Answering MPs questions, Mkhize gave no details of when schools will reopen, but said it would happen in a safe and staggered manner.
Today’s (Monday) media briefing by the ministers of basic education and higher education was postponed. They were to have given details about the possible reopening of learning institutions.
Mkhize said: “We will have a phased reopening of schools. But the risk to children is not as strong as far as contracting the infection. It’s not so much the problem of the children. It’s more a problem of how they will infect their parents or grandparents when they come back.”
On protocols for certain sectors of the economy that will reopen during the level 4 phase of the lockdown from Friday, Mkhize said the department was giving advice on protocols to keep workers safe. These include basic hygiene measures — using hand sanitisers, wearing masks and physical distancing — to the staggered reintroduction of people into the workplace.

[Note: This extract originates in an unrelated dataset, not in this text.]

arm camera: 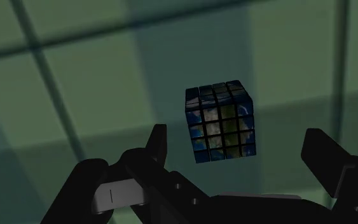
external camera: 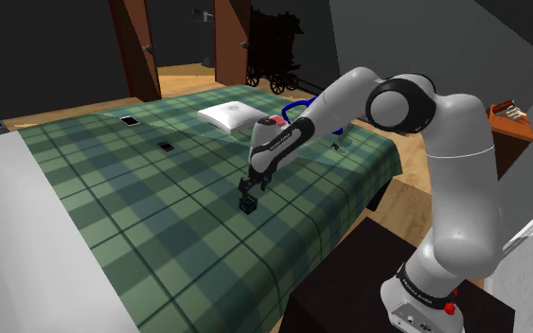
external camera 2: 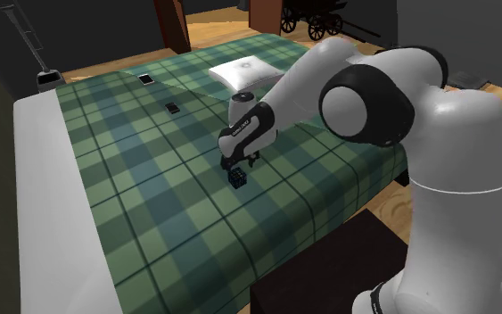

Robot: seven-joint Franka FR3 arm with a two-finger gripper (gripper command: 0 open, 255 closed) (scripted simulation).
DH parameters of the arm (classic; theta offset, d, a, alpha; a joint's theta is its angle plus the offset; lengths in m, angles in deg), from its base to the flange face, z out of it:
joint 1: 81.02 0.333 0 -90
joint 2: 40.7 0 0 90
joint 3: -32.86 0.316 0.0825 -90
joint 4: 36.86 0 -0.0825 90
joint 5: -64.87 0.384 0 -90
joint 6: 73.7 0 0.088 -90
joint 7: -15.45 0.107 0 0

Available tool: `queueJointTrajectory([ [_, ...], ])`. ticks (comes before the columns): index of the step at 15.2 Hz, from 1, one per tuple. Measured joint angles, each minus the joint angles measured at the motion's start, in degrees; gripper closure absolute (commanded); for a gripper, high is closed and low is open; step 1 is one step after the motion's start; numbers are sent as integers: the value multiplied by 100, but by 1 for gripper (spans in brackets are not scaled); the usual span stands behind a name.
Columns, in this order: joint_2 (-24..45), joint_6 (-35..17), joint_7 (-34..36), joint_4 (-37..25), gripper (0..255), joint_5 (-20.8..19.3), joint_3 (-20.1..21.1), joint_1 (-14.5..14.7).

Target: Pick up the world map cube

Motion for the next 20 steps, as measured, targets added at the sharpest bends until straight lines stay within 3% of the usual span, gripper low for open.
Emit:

Mkhize also answered an MP’s question about the efficacy of sunlight in helping treat Covid-19. The minister said there was no evidence to this effect. This is in contrast to United States’s President Donald Trump who had, during a live media briefing, called on his medical experts to look into ultraviolet light and its effect on the disease.
“I think there may be some elementary observation that people may be trying to make an association. But we don’t have any randomised control studies. Sunlight is good for you, fine. But it’s not something we can link with the coronavirus and that we have evidence off,” Mkhize said.